Randall glowered at her. "What? So now you don't wanna leave? Fine." He backed off, putting on a sour expression as he turned his tail to her. "Pffft. Women."

Devon only answered by sticking out her tongue at his back. With a cross snort, she took off her askew glasses to wipe them clean, only to make things worse by leaving a smeary mess on the lenses. Sighing at more than just her handiwork, she turned her gaze back toward Randall.

"Look, I'm sorry if it feels like I'm prying," she said, temper considerably cooled. "And I'll back off if that's what you really want. Does that sound okay?"

No response. He simply stood stock-still, like he'd rather have nothing to do with her.

A scowl creased Devon's brows. "Sheesh, I told you I was sorry! What else do you want me -- ?"
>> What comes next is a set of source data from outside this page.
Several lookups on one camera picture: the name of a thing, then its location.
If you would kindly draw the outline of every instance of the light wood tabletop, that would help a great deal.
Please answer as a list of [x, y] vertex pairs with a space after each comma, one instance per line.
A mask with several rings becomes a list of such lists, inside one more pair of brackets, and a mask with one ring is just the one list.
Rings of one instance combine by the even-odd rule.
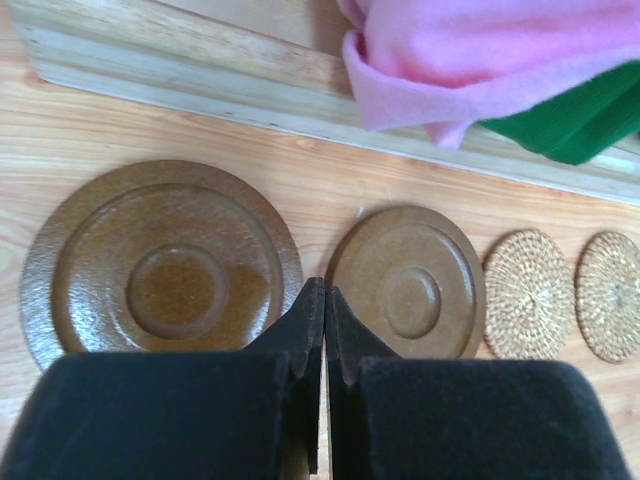
[[[602, 230], [620, 231], [640, 244], [639, 207], [43, 82], [0, 3], [0, 446], [40, 373], [18, 313], [30, 243], [53, 209], [83, 183], [151, 159], [208, 163], [258, 189], [287, 222], [305, 276], [324, 274], [337, 242], [359, 218], [396, 204], [448, 216], [481, 258], [504, 234], [532, 227], [549, 234], [572, 266]], [[480, 356], [490, 358], [485, 346]], [[640, 475], [640, 356], [607, 364], [591, 353], [576, 327], [561, 359], [592, 382], [630, 467]], [[321, 428], [326, 477], [326, 418]]]

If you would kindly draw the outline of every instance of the large brown plate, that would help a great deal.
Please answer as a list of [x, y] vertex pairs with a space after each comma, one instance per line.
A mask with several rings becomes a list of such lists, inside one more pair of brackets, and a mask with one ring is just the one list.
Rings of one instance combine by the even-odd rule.
[[439, 213], [404, 206], [365, 219], [339, 245], [328, 277], [400, 355], [475, 356], [486, 315], [482, 266], [464, 233]]
[[255, 189], [183, 161], [124, 167], [47, 220], [27, 257], [21, 313], [43, 368], [65, 352], [233, 350], [292, 304], [295, 243]]

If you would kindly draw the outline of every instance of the pink cloth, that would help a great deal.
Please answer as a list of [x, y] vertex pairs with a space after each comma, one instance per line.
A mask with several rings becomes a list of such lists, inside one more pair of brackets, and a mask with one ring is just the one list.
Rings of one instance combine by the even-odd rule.
[[638, 0], [338, 0], [369, 130], [424, 124], [444, 148], [640, 58]]

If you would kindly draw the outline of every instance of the circular indentation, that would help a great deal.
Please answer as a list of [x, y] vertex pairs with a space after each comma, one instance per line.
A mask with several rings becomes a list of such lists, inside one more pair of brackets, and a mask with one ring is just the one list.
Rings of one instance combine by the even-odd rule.
[[257, 191], [208, 165], [155, 161], [58, 207], [29, 251], [21, 314], [43, 368], [65, 352], [237, 350], [301, 286], [289, 230]]
[[194, 245], [164, 245], [138, 262], [129, 277], [127, 300], [147, 332], [168, 340], [188, 338], [210, 327], [229, 296], [216, 259]]
[[327, 277], [398, 354], [475, 356], [484, 330], [482, 266], [464, 233], [439, 213], [405, 206], [364, 219], [336, 249]]
[[554, 359], [575, 324], [571, 272], [539, 230], [509, 235], [485, 265], [487, 345], [498, 358]]
[[431, 331], [440, 316], [440, 290], [424, 268], [408, 267], [381, 285], [384, 315], [396, 334], [417, 339]]
[[621, 363], [640, 349], [640, 249], [617, 232], [596, 235], [576, 276], [578, 324], [591, 350]]

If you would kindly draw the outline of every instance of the green cloth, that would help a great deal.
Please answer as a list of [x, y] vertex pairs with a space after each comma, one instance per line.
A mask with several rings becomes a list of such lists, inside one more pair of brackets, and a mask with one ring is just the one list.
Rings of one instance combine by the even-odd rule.
[[602, 73], [530, 110], [480, 125], [527, 150], [579, 165], [640, 131], [640, 61]]

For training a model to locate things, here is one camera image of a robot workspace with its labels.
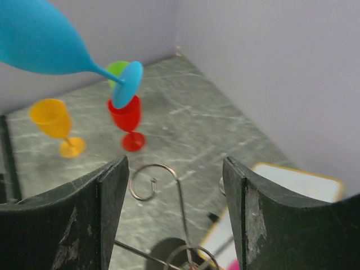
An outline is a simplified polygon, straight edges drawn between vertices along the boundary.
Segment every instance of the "red goblet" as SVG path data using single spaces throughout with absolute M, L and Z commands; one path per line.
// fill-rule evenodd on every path
M 115 108 L 112 100 L 109 99 L 107 109 L 115 125 L 121 130 L 128 132 L 121 142 L 123 148 L 129 152 L 139 151 L 145 144 L 144 135 L 134 132 L 141 119 L 141 102 L 139 97 L 134 96 L 130 103 L 121 109 Z

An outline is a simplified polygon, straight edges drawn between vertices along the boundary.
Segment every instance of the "magenta object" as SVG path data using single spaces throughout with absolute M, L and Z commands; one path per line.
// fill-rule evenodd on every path
M 238 261 L 234 260 L 226 270 L 240 270 Z

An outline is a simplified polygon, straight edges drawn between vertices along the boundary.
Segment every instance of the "stone surface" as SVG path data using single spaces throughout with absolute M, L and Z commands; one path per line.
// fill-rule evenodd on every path
M 226 156 L 234 156 L 249 167 L 260 161 L 292 166 L 183 57 L 145 67 L 138 94 L 143 117 L 137 131 L 146 136 L 147 143 L 137 153 L 128 153 L 120 145 L 125 133 L 112 123 L 107 112 L 106 102 L 111 96 L 107 82 L 59 97 L 73 117 L 72 135 L 87 142 L 86 152 L 76 159 L 59 156 L 60 142 L 37 129 L 27 116 L 28 108 L 9 115 L 24 197 L 74 180 L 122 154 L 129 159 L 130 172 L 144 164 L 163 163 L 182 180 L 190 238 L 197 243 L 211 225 L 207 213 L 219 214 L 225 207 L 218 183 Z M 149 169 L 136 182 L 140 195 L 149 194 L 150 176 L 159 180 L 157 197 L 142 203 L 127 192 L 116 235 L 117 240 L 143 251 L 167 237 L 183 238 L 175 181 L 163 169 Z M 114 247 L 110 269 L 143 269 L 143 259 Z

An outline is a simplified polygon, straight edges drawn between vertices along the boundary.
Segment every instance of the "gray wall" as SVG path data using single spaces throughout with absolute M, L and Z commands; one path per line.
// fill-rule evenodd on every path
M 360 2 L 181 0 L 182 51 L 298 166 L 360 192 Z
M 175 53 L 174 0 L 50 0 L 74 24 L 101 66 L 117 60 L 148 64 Z M 0 110 L 28 105 L 89 84 L 92 73 L 45 76 L 0 63 Z

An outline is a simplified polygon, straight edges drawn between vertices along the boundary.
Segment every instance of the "yellow border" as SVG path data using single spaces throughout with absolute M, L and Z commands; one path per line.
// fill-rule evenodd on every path
M 213 230 L 216 229 L 216 227 L 219 225 L 219 222 L 221 221 L 221 219 L 225 216 L 227 210 L 227 206 L 222 210 L 218 221 L 216 221 L 214 224 L 211 225 L 210 229 L 208 230 L 208 232 L 205 234 L 204 238 L 201 240 L 200 242 L 200 246 L 204 246 L 204 244 L 208 241 L 210 235 L 212 234 Z M 203 259 L 203 260 L 208 260 L 208 258 L 201 252 L 198 251 L 197 252 L 198 255 Z
M 288 168 L 288 167 L 283 167 L 283 166 L 279 166 L 279 165 L 274 165 L 274 164 L 270 164 L 270 163 L 266 163 L 266 162 L 259 162 L 259 163 L 256 163 L 253 167 L 252 167 L 252 171 L 254 172 L 255 169 L 260 166 L 260 165 L 267 165 L 267 166 L 270 166 L 270 167 L 275 167 L 275 168 L 279 168 L 279 169 L 284 169 L 284 170 L 291 170 L 293 172 L 297 172 L 297 173 L 303 173 L 303 174 L 307 174 L 309 176 L 316 176 L 316 177 L 321 177 L 321 178 L 325 178 L 325 179 L 328 179 L 328 180 L 332 180 L 332 181 L 335 181 L 337 182 L 339 185 L 340 185 L 340 191 L 337 193 L 337 196 L 335 198 L 335 202 L 337 201 L 340 201 L 343 197 L 344 197 L 344 194 L 345 194 L 345 184 L 343 181 L 339 180 L 339 179 L 336 179 L 336 178 L 333 178 L 333 177 L 328 177 L 328 176 L 324 176 L 324 175 L 321 175 L 321 174 L 317 174 L 317 173 L 310 173 L 310 172 L 305 172 L 303 170 L 296 170 L 296 169 L 293 169 L 293 168 Z
M 343 181 L 333 178 L 333 177 L 328 177 L 328 176 L 324 176 L 324 175 L 320 175 L 320 174 L 316 174 L 316 173 L 310 173 L 310 172 L 305 172 L 303 170 L 296 170 L 293 168 L 288 168 L 288 167 L 284 167 L 284 166 L 279 166 L 279 165 L 274 165 L 271 163 L 266 163 L 266 162 L 259 162 L 256 163 L 253 167 L 252 167 L 252 171 L 255 171 L 256 167 L 260 166 L 260 165 L 267 165 L 270 167 L 275 167 L 275 168 L 279 168 L 279 169 L 284 169 L 284 170 L 291 170 L 293 172 L 297 172 L 297 173 L 303 173 L 303 174 L 307 174 L 310 176 L 316 176 L 316 177 L 321 177 L 321 178 L 325 178 L 325 179 L 329 179 L 332 181 L 337 182 L 340 185 L 340 191 L 338 192 L 335 202 L 341 200 L 344 197 L 345 194 L 345 184 Z M 220 216 L 219 216 L 219 220 L 217 222 L 215 222 L 213 225 L 211 225 L 210 229 L 208 230 L 208 232 L 205 234 L 204 238 L 202 239 L 200 246 L 204 246 L 204 244 L 208 241 L 210 235 L 213 233 L 213 230 L 216 229 L 217 225 L 219 224 L 219 222 L 221 221 L 221 219 L 224 217 L 225 212 L 227 210 L 227 206 L 222 210 Z M 207 260 L 208 258 L 206 256 L 203 255 L 202 252 L 198 252 L 199 256 L 203 259 L 203 260 Z

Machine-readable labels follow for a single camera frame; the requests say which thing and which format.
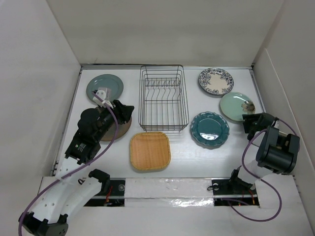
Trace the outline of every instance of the dish rack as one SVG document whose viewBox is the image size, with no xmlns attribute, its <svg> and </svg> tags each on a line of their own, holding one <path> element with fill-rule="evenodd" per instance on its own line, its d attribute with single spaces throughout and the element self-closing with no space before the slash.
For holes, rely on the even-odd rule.
<svg viewBox="0 0 315 236">
<path fill-rule="evenodd" d="M 140 69 L 139 124 L 145 131 L 181 131 L 189 123 L 182 65 L 143 65 Z"/>
</svg>

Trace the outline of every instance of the square woven tray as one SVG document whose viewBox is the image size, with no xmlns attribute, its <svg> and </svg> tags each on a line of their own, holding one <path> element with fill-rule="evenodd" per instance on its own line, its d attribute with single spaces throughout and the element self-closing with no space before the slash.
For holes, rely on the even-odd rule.
<svg viewBox="0 0 315 236">
<path fill-rule="evenodd" d="M 171 161 L 168 137 L 162 132 L 139 133 L 130 141 L 130 160 L 138 170 L 158 170 Z"/>
</svg>

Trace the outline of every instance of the wooden round board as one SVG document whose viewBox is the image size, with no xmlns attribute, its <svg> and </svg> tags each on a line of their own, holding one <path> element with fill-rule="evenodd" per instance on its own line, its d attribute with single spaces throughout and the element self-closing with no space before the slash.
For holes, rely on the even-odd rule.
<svg viewBox="0 0 315 236">
<path fill-rule="evenodd" d="M 126 124 L 120 124 L 118 127 L 118 134 L 116 139 L 121 138 L 130 128 L 131 126 L 131 122 L 132 122 L 132 118 L 130 118 L 129 122 Z M 109 130 L 106 132 L 106 134 L 103 136 L 103 138 L 101 139 L 101 141 L 105 141 L 105 142 L 109 142 L 112 141 L 114 134 L 115 134 L 115 130 L 116 130 L 116 125 L 113 124 Z"/>
</svg>

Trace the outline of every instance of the dark teal plate with scalloped edge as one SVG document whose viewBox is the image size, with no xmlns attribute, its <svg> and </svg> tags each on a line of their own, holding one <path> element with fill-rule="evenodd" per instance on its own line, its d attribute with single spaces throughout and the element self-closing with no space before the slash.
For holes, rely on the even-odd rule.
<svg viewBox="0 0 315 236">
<path fill-rule="evenodd" d="M 214 112 L 202 112 L 195 116 L 190 129 L 199 143 L 212 147 L 222 145 L 230 132 L 226 120 Z"/>
</svg>

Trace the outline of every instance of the plate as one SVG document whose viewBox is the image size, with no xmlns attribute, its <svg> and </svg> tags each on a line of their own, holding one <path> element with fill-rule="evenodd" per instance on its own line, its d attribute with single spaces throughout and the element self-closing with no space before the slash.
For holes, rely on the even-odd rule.
<svg viewBox="0 0 315 236">
<path fill-rule="evenodd" d="M 240 92 L 230 92 L 220 101 L 222 112 L 232 120 L 243 121 L 242 115 L 255 114 L 255 105 L 252 100 Z"/>
<path fill-rule="evenodd" d="M 200 73 L 199 84 L 210 94 L 224 95 L 233 89 L 234 80 L 225 70 L 208 68 Z"/>
<path fill-rule="evenodd" d="M 207 146 L 222 145 L 229 135 L 230 127 L 226 120 L 214 112 L 203 112 L 195 116 L 191 123 L 194 138 Z"/>
<path fill-rule="evenodd" d="M 116 75 L 105 74 L 96 76 L 89 82 L 86 89 L 87 96 L 92 102 L 94 102 L 92 92 L 99 89 L 108 89 L 106 100 L 113 101 L 123 93 L 124 84 Z"/>
</svg>
She was cut off by Randall's shushing. "Shhh! No no, it's not that," he told her, keeping his voice low. "Something's wrong."

Staring at him for a moment, she replaced her glasses and came up to his side. "What is it?"

"I don't know," he whispered, shaking his head almost irritably. "Just listen."

Her ears strained for sound and picked up nothing out of the ordinary. But there obviously was /something/; a "nothing" wouldn't have prompted such an expression of deep focus on Randall's part, nor the present stiffness of his fronds. Then she heard it...a very faint, faraway droning of an engine, and the sharp screeching of tires as they pealed erratically across the pavement. It was drawing nearer, and seemed to be coming up the street alongside the school.

Devon's mouth fell open. "Wha...?" she started.

A weird, jangling crash of metal sounded, the droning closer than ever. Randall's concentration gave way to widened eyes, his pupils constricting to pinpricks.

"Randall, what -- ?"

"Hit the deck!"

In less than a heartbeat, Devon was on the floor and underneath Randall, with the world crashing all around them as plaster, porcelain, and ceramic crumbled and rained down in chunks and shards. She shut her eyes and tensed up convulsively, a scream caught in her throat as she covered her head. Just as quickly as it'd started, though, the chaos quieted to an uneasy silence. Slowly, Devon lifted her head to look, choking on dust and coughing into the cloudy air around her. A minute or so passed before the dust had settled enough to see past a few feet, and it was then that Devon ventured to get up.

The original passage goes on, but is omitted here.